- Church: Catholic Church
- See: Apostolic Nunciature to Switzerland & Liechtenstein
- In office: 8 July 1997 – 2 November 1998
- Predecessor: Karl-Josef Rauber
- Successor: Pier Giacomo De Nicolò
- Other post: Titular (Arch)Bishop of Tabla (1975-1998)
- Previous posts: Apostolic Nuncio to Venezuela (1990-1997) Apostolic Nuncio to Guatemala (1981-1990) Apostolic Nuncio to the Republic of the Congo (1977-1981) Apostolic Delegate to Chad (1975-1981) Apostolic Pro-Nuncio to the Central African Republic (1975-1981) Apostolic Delegate the Republic of the Congo (1975-1977)

Orders
- Ordination: 8 December 1954 by Luigi Traglia
- Consecration: 7 December 1975 by Jean-Marie Villot

Personal details
- Born: 29 November 1929 San Pietro a Vico, Lucca, Province of Lucca, Kingdom of Italy
- Died: 2 November 1998 (aged 68) Bern, Canton of Bern, Switzerland

= Oriano Quilici =

Italian prelate

Oriano Quilici (29 November 1929 – 2 November 1998) was an Italian prelate of the Catholic Church who spent his career in the diplomatic service of the Holy See.

==Biography==
Oriano Quilici was born on 29 November 1929 in the San Pietro a Vico quarter of Lucca, Italy. He was ordained a priest on 8 December 1954.

His academic credentials included a diploma in theology and philosophy from the Pontifical Gregorian University and a doctorate in canon law from the Pontifical Lateran University.

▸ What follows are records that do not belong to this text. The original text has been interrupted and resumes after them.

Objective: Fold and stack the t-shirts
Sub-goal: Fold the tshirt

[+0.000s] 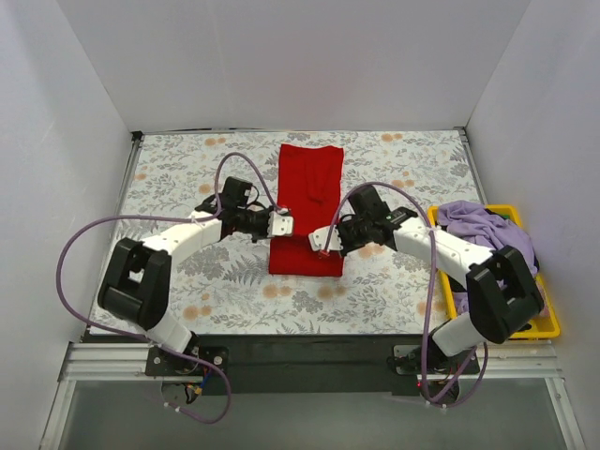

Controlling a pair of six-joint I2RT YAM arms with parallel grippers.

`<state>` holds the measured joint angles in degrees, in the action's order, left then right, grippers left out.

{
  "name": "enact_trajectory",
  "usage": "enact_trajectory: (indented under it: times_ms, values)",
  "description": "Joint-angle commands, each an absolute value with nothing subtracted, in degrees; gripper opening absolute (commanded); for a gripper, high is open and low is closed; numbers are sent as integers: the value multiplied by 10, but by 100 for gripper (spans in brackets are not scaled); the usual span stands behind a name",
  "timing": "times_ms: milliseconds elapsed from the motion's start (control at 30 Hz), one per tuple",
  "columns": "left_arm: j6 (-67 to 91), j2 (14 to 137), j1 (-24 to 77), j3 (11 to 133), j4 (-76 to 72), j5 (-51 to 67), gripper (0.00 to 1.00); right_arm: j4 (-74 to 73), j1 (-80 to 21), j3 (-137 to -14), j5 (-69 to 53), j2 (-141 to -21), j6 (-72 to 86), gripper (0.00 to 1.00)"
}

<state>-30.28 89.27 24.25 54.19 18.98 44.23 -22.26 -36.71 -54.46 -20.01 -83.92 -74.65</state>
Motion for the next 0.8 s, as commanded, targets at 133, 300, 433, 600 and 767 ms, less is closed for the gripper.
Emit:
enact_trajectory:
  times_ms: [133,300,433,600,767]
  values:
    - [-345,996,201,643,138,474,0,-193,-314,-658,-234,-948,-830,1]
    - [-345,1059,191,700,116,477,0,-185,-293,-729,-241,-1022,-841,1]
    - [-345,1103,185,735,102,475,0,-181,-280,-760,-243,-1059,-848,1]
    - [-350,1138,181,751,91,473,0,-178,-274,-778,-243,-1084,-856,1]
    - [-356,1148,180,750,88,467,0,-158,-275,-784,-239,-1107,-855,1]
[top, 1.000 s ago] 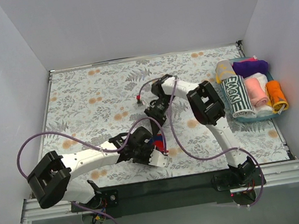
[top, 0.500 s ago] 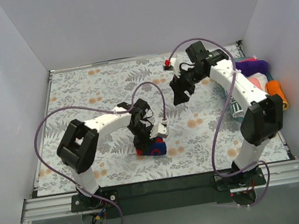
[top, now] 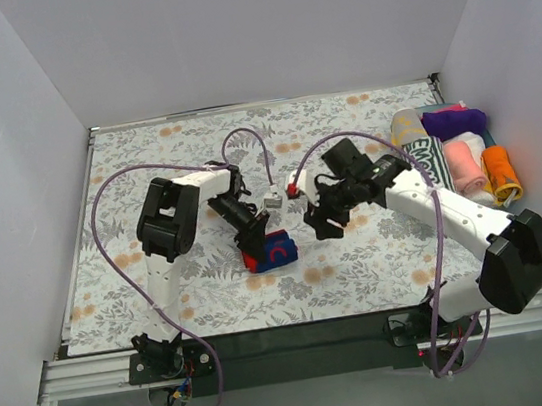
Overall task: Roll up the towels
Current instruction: Roll the towel
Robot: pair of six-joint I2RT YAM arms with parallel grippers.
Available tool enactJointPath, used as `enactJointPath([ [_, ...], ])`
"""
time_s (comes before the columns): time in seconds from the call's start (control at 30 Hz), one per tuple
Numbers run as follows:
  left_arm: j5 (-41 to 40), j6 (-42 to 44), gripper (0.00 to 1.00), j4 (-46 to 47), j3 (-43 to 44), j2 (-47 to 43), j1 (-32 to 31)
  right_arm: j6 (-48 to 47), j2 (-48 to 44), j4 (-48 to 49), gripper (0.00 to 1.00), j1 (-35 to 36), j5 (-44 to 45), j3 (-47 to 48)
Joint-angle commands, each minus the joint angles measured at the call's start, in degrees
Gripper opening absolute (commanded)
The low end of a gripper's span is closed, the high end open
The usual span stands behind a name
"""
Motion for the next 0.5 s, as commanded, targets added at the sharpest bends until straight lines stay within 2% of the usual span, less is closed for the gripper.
enactJointPath([
  [0.0,-1.1,7.8,0.3,0.0,0.6,1.0,1.7,0.9,0.9,10.8,0.57,7.7,10.1,-1.0],
  [0.07,0.3,8.6,0.31,0.7,0.2,0.8,2.5,0.7,2.4,15.2,0.58,11.9,13.8,-1.6],
  [0.27,1.8,9.4,0.31,3.0,-0.8,0.2,3.9,-3.1,7.0,26.9,0.63,18.7,16.0,-6.2],
  [0.47,1.8,10.6,0.32,2.7,-1.3,0.1,4.6,-8.5,10.4,34.6,0.64,22.6,17.1,-11.9],
])
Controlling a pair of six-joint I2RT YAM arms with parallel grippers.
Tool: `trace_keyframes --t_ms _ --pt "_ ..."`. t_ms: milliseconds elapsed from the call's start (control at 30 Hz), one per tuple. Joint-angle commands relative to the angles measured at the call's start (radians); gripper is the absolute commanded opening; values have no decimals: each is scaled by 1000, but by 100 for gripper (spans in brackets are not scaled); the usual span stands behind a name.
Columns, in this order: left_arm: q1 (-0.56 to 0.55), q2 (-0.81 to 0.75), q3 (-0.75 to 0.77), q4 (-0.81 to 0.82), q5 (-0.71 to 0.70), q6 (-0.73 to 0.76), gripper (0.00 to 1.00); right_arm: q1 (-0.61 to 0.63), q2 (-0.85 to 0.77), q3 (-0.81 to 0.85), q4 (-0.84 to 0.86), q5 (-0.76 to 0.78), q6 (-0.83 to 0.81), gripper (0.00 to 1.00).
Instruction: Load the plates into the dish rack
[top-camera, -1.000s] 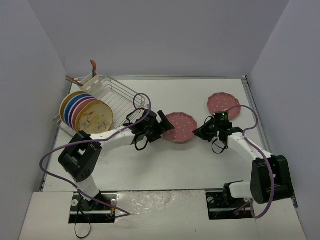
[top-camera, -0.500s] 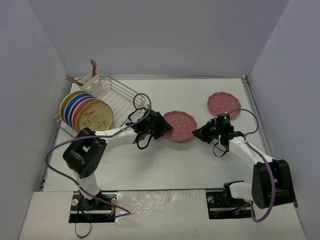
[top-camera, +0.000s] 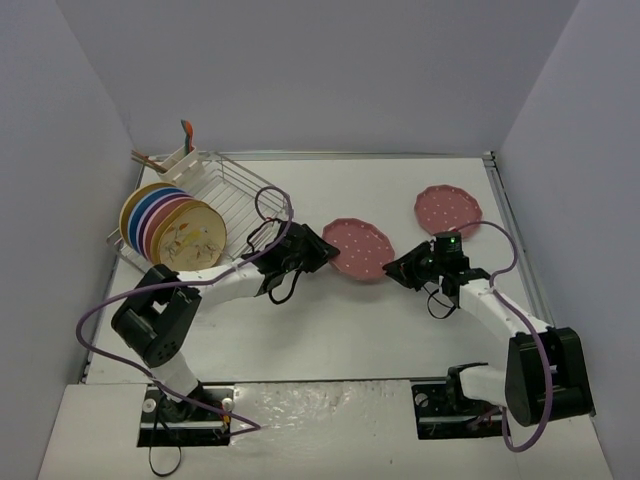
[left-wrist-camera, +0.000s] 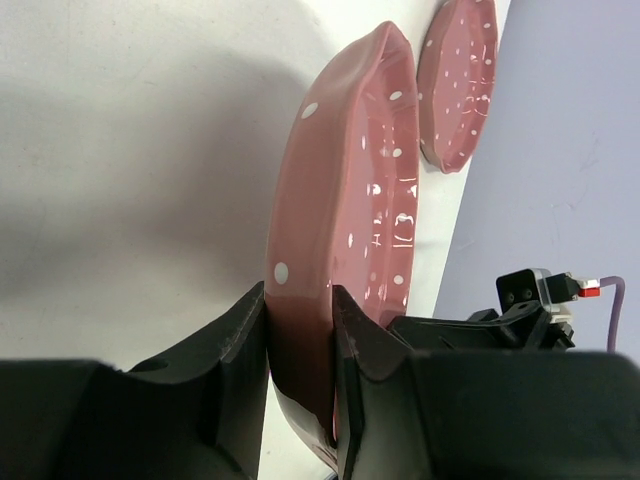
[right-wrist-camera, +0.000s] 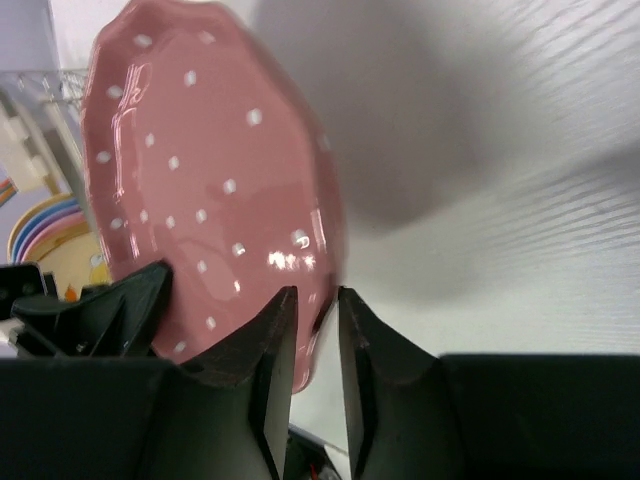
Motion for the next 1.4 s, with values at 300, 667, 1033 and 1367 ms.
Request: trace_keyframes --t_ms 300,667,1033,1367 --pt "-13 -236 101 3 -48 221 0 10 -148 166 -111 -39 -257 92" --pt "35 -454 313 -559 -174 743 0 -10 -186 452 -347 49 -520 100" --pt "247 -544 619 -985 -294 1516 0 -15 -150 468 -349 43 -577 100" --pt "456 -500 636 -985 -134 1928 0 -23 -118 465 -347 35 -599 100"
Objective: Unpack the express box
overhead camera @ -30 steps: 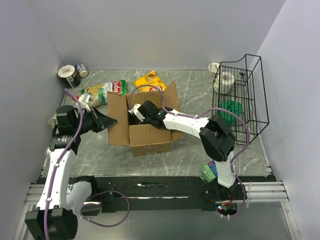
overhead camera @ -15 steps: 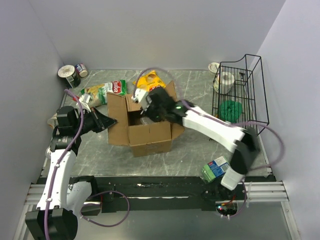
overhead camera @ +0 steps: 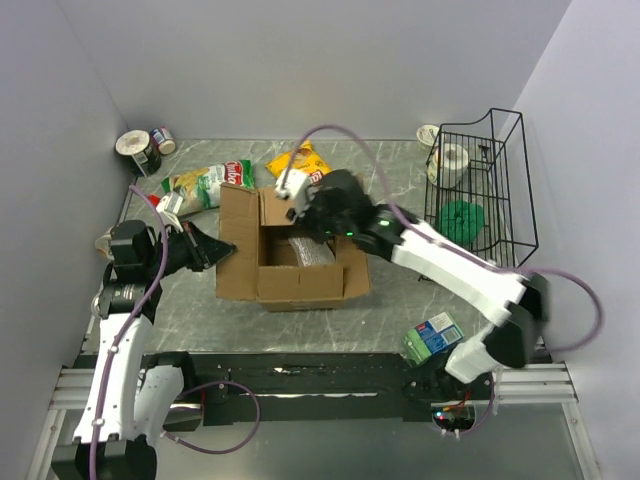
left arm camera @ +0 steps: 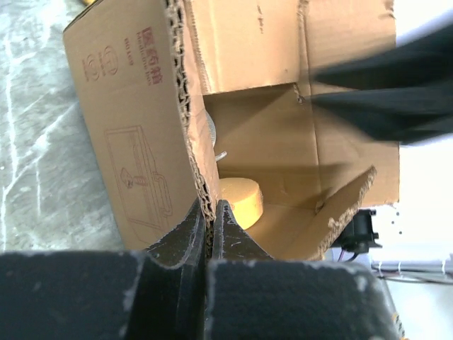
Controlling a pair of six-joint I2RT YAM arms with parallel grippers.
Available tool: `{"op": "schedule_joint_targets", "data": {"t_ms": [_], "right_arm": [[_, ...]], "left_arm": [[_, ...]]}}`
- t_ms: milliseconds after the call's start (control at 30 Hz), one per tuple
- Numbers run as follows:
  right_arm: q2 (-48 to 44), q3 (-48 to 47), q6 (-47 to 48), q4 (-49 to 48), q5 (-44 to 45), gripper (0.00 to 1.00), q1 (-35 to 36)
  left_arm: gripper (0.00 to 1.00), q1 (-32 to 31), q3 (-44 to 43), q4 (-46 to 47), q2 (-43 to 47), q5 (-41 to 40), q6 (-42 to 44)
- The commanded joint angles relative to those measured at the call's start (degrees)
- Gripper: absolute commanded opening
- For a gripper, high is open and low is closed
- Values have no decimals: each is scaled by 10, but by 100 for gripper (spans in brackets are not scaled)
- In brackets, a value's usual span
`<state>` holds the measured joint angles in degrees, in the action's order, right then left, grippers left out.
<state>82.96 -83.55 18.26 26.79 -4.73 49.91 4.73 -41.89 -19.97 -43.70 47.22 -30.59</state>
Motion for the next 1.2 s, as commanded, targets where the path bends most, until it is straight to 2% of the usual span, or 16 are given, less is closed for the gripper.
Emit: {"op": "schedule_joint_targets", "data": {"t_ms": [0,67,200,367,433,467,533,800,933,1100,1133,1167], "right_arm": [[64,-2,23,-7,37,36,40],[40,3,37,25,11,36,60],[-79,68,41,60,-12,39,135],[-145,244,59,-12,85,43,219],[-153,299,52,-88,118,48,222],[-147,300,49,-109,150,51,221],[-118,271,58,-130,177,52,198],[6,127,15,-94,177,50,70],[46,87,-39,-72,173,51,45],[91,61,-39,-62,155,54,32],[102,53,-36,-60,158,56,33],[126,46,-38,-57,164,63,33]], "left_arm": [[1,-2,8,30,35,8,26],[1,-3,9,19,35,-13,18],[1,-13,24,26,35,-36,-7],[1,-17,62,83,53,-24,-53],[1,-19,76,87,55,-7,-54],[1,-20,77,82,55,1,-51],[1,-20,77,75,58,13,-46],[1,-20,68,79,52,23,-36],[1,-20,65,82,37,29,-30],[1,-17,60,77,26,31,-24],[1,-16,61,76,20,31,-30],[1,-14,62,77,17,31,-34]]}}
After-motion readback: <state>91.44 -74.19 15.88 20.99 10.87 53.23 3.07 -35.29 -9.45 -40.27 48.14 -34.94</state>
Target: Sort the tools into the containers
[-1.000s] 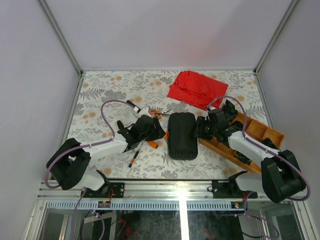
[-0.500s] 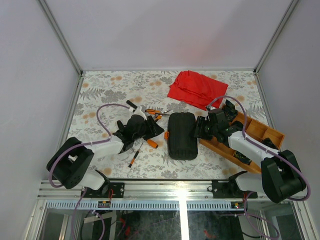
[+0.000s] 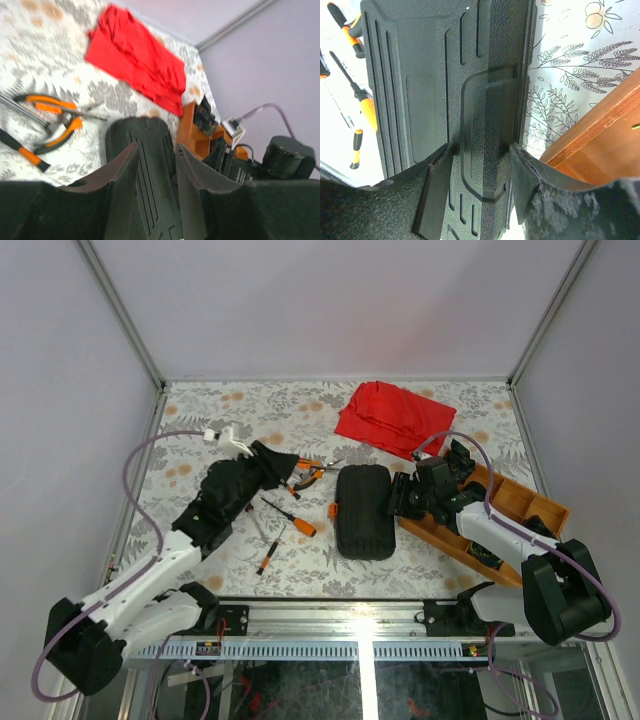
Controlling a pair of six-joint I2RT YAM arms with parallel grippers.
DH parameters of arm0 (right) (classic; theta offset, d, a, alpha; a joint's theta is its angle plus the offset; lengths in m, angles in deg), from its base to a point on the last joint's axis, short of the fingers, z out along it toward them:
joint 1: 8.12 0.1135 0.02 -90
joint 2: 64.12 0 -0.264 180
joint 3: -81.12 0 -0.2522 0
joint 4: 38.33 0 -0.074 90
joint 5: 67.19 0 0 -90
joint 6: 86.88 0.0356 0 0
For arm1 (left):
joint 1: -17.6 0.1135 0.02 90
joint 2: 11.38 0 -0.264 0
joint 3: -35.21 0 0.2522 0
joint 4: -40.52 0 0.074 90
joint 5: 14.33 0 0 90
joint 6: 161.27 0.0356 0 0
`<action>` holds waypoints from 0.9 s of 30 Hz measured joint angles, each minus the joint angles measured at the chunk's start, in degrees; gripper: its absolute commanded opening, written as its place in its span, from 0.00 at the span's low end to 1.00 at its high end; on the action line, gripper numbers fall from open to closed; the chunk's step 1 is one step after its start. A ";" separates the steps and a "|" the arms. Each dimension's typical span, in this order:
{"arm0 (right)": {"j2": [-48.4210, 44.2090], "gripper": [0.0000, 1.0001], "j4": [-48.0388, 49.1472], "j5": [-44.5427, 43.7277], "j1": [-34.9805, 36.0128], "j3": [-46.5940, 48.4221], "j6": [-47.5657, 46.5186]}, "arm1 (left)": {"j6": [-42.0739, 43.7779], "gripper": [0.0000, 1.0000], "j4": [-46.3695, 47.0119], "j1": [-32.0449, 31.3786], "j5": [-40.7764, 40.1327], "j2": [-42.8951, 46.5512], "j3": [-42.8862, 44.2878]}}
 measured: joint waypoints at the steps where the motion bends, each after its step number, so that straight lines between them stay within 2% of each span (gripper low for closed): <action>1: 0.02 0.54 0.02 0.00 0.00 0.00 0.00 | 0.42 0.43 -0.72 0.24 -0.96 2.08 0.48; 3: 0.04 0.54 0.02 0.00 0.00 0.00 -0.02 | 0.76 0.58 -1.99 0.96 -2.67 5.97 0.55; 4: 0.11 0.54 0.04 0.00 0.00 0.02 -0.02 | 0.76 0.63 -2.86 1.38 -3.39 7.72 0.55; 7: 0.26 0.55 0.11 0.11 -0.02 0.07 -0.11 | 1.11 0.67 -4.63 2.21 -4.92 11.17 0.52; 9: 0.48 0.55 0.35 0.20 -0.02 0.15 -0.24 | 1.42 0.74 -5.73 2.36 -5.14 11.80 0.52; 10: 0.63 0.55 0.52 0.22 -0.02 0.17 -0.28 | 1.64 0.81 -6.45 2.36 -5.07 11.72 0.52; 12: 0.90 0.55 0.72 0.26 -0.02 0.33 -0.42 | 2.03 0.87 -8.02 2.36 -4.37 10.64 0.52; 16: 1.44 0.55 1.09 0.42 -0.02 0.59 -0.74 | 1.57 0.91 -9.70 2.47 -1.05 6.75 -0.59; 21: 3.21 0.55 1.46 0.85 -0.02 1.99 -2.54 | -0.70 0.91 -9.20 2.47 4.28 3.52 -5.29; 27: 6.75 0.54 1.36 1.07 -0.02 5.51 -7.34 | -3.15 0.85 -7.67 2.47 6.93 -1.64 -6.82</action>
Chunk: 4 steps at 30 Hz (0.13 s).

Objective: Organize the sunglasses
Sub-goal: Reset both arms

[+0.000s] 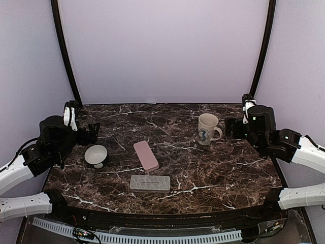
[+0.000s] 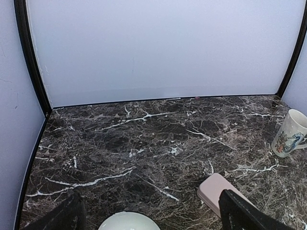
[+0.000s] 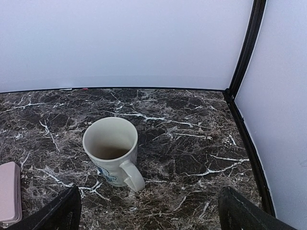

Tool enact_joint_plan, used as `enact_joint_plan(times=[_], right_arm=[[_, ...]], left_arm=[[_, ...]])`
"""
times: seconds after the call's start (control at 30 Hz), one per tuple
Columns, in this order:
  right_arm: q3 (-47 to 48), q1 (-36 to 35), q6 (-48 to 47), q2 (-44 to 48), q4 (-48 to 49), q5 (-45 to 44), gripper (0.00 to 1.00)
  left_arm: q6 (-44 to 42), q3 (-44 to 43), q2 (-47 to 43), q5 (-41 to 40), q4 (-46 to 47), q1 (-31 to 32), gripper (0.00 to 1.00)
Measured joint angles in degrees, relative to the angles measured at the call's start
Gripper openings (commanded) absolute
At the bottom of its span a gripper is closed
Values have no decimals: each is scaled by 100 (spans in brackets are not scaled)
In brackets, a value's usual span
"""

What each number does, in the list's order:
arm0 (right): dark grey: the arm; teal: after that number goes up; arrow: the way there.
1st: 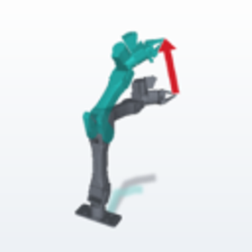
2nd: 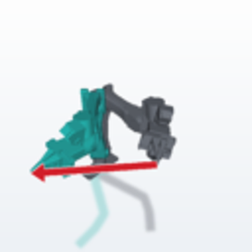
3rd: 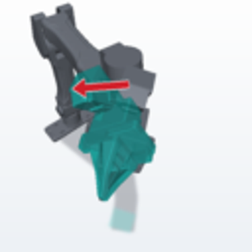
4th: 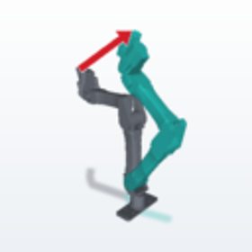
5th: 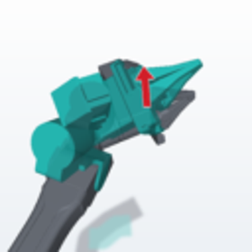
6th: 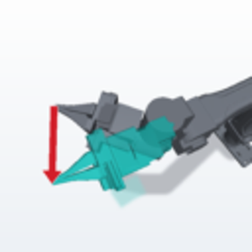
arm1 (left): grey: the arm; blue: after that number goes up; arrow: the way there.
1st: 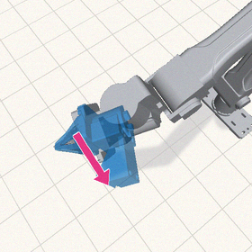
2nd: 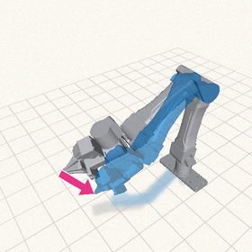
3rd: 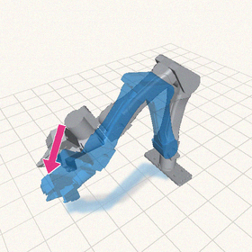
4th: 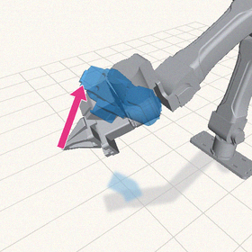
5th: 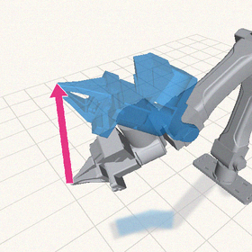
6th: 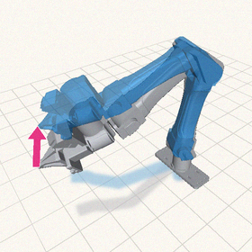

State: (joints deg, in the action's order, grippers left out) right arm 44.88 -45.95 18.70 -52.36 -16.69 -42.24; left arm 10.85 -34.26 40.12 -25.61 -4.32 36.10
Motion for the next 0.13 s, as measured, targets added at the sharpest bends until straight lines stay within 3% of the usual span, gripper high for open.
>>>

He completed the course of study at the Pontifical Ecclesiastical Academy in preparation for a diplomatic career in 1957 and entered the diplomatic service of the Holy See on 1 August 1959. His early postings included Costa Rica, Chile, the Philippines, Yugoslavia, New Zealand and Oceania, and South Korea, as well as a stint in Vienna from 1970 to 1975, where beginning in 1971 he was the Holy See's Permanent Observer to two international bodies: the International Atomic Energy Agency and the United Nations Industrial Development Organization.

On 15 November 1975, Pope Paul VI appointed him Titular Archbishop of Tabla and Apostolic Pro-nuncio to the Central African Republic and Apostolic Delegate to Chad and the Republic of the Congo. He was consecrated a bishop on 7 December. In the Central African Republic, he diplomatically refused Jean-Bédel Bokassa's request that the pope crown him emperor in December 1977.

On 26 June 1981, Pope John Paul II appointed him Apostolic Nuncio to Guatemala, on 11 July 1990 to Venezuela, and on 8 July 1997 to Switzerland and Liechtenstein. In Guatemala in 1983, he appealed without success to halt several executions just days before Pope John Paul's arrival there.

He died in university hospital in Bern, Switzerland, on 2 November 1998.